* _YOUR INSTRUCTIONS_
Write out exactly the first lines of the listing, ending on the line that contains "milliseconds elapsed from".

* _RECORDS SUPPLIED_
________________
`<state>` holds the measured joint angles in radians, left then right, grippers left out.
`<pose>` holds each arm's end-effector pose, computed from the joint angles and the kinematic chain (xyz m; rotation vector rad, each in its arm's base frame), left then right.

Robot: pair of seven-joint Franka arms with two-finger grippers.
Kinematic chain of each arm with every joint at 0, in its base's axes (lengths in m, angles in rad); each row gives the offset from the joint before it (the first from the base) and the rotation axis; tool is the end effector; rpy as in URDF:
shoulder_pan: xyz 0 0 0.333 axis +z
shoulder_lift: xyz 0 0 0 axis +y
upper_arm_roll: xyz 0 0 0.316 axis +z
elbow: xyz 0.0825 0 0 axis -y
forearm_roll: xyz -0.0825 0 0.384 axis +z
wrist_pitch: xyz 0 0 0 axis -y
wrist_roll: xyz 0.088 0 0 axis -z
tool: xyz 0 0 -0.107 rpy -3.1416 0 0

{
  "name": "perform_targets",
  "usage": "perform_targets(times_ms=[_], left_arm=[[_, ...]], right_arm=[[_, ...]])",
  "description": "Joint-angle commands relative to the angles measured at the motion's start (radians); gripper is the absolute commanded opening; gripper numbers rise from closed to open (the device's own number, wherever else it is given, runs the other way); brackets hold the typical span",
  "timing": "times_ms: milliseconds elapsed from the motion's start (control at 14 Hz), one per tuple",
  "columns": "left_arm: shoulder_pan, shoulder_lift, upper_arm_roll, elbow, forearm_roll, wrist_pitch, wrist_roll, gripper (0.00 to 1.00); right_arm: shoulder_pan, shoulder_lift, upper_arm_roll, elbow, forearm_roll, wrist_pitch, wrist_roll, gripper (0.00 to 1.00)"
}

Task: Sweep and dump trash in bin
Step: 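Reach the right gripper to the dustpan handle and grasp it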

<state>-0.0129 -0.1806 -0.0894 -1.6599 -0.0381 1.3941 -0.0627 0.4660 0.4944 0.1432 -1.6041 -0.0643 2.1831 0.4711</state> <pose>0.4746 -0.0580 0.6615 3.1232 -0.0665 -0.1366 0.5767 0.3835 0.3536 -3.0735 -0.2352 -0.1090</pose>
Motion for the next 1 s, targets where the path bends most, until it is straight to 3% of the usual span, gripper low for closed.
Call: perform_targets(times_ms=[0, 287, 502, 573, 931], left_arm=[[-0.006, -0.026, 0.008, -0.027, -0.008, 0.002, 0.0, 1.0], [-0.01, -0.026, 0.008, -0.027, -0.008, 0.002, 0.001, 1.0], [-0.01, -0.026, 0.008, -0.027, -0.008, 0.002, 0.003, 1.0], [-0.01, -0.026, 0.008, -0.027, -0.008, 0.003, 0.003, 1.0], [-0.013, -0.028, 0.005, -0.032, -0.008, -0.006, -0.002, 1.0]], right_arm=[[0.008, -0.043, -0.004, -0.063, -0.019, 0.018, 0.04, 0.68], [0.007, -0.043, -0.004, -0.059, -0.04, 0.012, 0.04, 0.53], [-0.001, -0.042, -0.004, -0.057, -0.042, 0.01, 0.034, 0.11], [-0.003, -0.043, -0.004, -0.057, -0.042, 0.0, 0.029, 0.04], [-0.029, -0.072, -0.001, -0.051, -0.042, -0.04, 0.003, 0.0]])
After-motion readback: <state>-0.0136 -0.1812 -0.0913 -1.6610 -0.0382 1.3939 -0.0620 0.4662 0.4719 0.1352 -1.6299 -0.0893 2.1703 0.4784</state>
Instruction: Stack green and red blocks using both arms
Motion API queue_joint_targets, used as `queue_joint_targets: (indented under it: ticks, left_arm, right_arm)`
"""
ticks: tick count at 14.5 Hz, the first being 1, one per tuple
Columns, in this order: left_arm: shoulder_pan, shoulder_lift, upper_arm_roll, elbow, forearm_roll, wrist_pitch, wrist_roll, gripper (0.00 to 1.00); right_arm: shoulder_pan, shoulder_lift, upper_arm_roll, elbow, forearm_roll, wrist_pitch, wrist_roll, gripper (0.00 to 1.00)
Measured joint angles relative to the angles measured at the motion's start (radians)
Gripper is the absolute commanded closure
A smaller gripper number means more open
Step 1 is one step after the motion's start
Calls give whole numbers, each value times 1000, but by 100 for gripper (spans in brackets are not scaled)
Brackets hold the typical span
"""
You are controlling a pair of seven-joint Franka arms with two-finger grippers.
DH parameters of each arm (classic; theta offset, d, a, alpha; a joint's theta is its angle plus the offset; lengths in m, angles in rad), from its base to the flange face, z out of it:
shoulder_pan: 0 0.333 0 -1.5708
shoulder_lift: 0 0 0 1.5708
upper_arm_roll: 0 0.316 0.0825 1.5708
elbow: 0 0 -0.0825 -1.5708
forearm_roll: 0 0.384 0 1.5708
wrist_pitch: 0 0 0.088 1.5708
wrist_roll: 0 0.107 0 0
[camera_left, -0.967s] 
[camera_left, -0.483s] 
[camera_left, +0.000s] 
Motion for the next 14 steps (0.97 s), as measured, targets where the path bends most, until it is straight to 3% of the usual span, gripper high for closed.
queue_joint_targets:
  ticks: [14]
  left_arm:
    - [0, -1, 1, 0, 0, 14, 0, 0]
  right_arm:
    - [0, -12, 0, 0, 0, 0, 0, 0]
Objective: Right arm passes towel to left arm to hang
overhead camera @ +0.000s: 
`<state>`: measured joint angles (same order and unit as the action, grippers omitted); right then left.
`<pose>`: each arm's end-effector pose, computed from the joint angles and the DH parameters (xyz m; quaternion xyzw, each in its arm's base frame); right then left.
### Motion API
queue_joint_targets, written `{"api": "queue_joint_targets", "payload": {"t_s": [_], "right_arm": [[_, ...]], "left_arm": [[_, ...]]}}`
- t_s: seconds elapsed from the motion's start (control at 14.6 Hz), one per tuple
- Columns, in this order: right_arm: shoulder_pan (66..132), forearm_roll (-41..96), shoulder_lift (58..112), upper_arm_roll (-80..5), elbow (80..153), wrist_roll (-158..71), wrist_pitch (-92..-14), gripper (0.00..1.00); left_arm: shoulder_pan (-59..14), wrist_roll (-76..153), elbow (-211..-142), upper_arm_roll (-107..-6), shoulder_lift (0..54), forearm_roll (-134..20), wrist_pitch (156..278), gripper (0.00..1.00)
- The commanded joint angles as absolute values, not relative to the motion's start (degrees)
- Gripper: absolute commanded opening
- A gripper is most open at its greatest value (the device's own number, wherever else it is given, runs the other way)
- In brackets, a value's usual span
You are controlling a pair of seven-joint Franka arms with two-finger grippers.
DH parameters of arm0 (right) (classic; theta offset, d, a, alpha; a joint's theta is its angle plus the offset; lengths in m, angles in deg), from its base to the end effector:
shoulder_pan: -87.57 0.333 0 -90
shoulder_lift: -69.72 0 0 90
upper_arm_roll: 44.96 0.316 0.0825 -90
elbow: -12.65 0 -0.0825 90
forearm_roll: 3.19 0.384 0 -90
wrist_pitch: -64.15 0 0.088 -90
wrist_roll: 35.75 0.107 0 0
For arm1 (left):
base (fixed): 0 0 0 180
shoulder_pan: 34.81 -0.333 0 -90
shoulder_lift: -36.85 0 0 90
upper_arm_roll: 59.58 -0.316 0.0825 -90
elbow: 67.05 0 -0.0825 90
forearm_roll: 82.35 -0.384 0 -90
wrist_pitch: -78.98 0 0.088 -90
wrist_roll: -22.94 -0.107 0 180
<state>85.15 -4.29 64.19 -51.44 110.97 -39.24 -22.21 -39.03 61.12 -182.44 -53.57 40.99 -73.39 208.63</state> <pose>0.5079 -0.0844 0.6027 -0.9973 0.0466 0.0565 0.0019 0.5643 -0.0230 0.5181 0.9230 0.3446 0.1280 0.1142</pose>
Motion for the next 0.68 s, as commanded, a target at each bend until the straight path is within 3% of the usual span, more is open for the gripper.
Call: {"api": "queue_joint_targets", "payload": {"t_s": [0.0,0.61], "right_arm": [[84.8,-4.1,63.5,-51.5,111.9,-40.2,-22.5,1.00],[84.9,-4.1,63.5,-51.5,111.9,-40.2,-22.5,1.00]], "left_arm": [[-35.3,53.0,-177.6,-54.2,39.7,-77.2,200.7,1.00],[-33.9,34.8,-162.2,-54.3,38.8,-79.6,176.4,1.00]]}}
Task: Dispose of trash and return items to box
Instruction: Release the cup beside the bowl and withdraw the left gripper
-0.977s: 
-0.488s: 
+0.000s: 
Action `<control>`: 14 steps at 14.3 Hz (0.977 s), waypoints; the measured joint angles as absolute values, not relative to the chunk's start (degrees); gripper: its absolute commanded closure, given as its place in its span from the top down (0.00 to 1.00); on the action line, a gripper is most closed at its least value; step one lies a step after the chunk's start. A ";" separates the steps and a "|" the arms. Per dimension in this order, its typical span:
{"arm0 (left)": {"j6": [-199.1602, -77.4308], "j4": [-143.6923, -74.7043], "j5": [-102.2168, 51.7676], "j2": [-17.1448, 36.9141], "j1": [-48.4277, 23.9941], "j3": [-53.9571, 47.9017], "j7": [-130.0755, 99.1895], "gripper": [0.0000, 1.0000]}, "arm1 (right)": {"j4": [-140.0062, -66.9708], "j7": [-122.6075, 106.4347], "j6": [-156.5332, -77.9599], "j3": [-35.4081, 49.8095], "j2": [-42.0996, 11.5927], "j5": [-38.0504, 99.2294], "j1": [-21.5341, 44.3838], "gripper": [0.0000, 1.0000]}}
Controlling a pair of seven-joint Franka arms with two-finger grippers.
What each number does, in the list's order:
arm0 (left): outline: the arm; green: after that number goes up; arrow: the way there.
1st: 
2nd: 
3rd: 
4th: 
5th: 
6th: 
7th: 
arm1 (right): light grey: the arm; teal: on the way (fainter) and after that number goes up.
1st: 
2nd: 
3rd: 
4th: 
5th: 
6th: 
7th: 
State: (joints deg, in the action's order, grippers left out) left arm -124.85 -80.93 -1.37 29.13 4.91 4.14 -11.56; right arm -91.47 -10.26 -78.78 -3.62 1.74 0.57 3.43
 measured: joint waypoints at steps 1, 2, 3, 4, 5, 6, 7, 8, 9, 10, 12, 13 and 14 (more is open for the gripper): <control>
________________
* _ANSWER_
`<state>` holds the measured joint angles in radians, left then right, grippers left out.
`<pose>` holds each arm's end-effector pose, computed from the joint angles and the kinematic chain (xyz m; rotation vector rad, each in its arm's base frame), left then right.

Robot: pair of seven-joint Franka arms with two-finger grippers.
Kinematic chain of each arm with every joint at 0, in its base's axes (lengths in m, angles in rad); each row gives the offset from the joint before it (the first from the base) and the rotation axis; tool is the end effector; rpy as in URDF:
shoulder_pan: xyz 0 0 0.333 axis +z
shoulder_lift: xyz 0 0 0 axis +y
upper_arm_roll: xyz 0 0 0.316 axis +z
elbow: xyz 0.0825 0 0 axis -y
forearm_roll: xyz -0.0825 0 0.384 axis +z
wrist_pitch: xyz 0 0 0 axis -y
wrist_roll: xyz 0.088 0 0 axis -z
tool: xyz 0 0 -0.107 rpy -3.1416 0 0

{
  "name": "perform_targets",
  "usage": "perform_targets(times_ms=[_], left_arm=[[_, ...]], right_arm=[[_, ...]])",
  "description": "Joint-angle commands relative to the angles measured at the motion's start (radians); gripper is the absolute commanded opening; gripper numbers rise from closed to open (the device's own number, wherever else it is given, runs the other way); brackets hold the typical span",
  "timing": "times_ms: milliseconds elapsed from the motion's start (control at 14 Hz), one per tuple",

That finishes the exercise, with nothing more to add.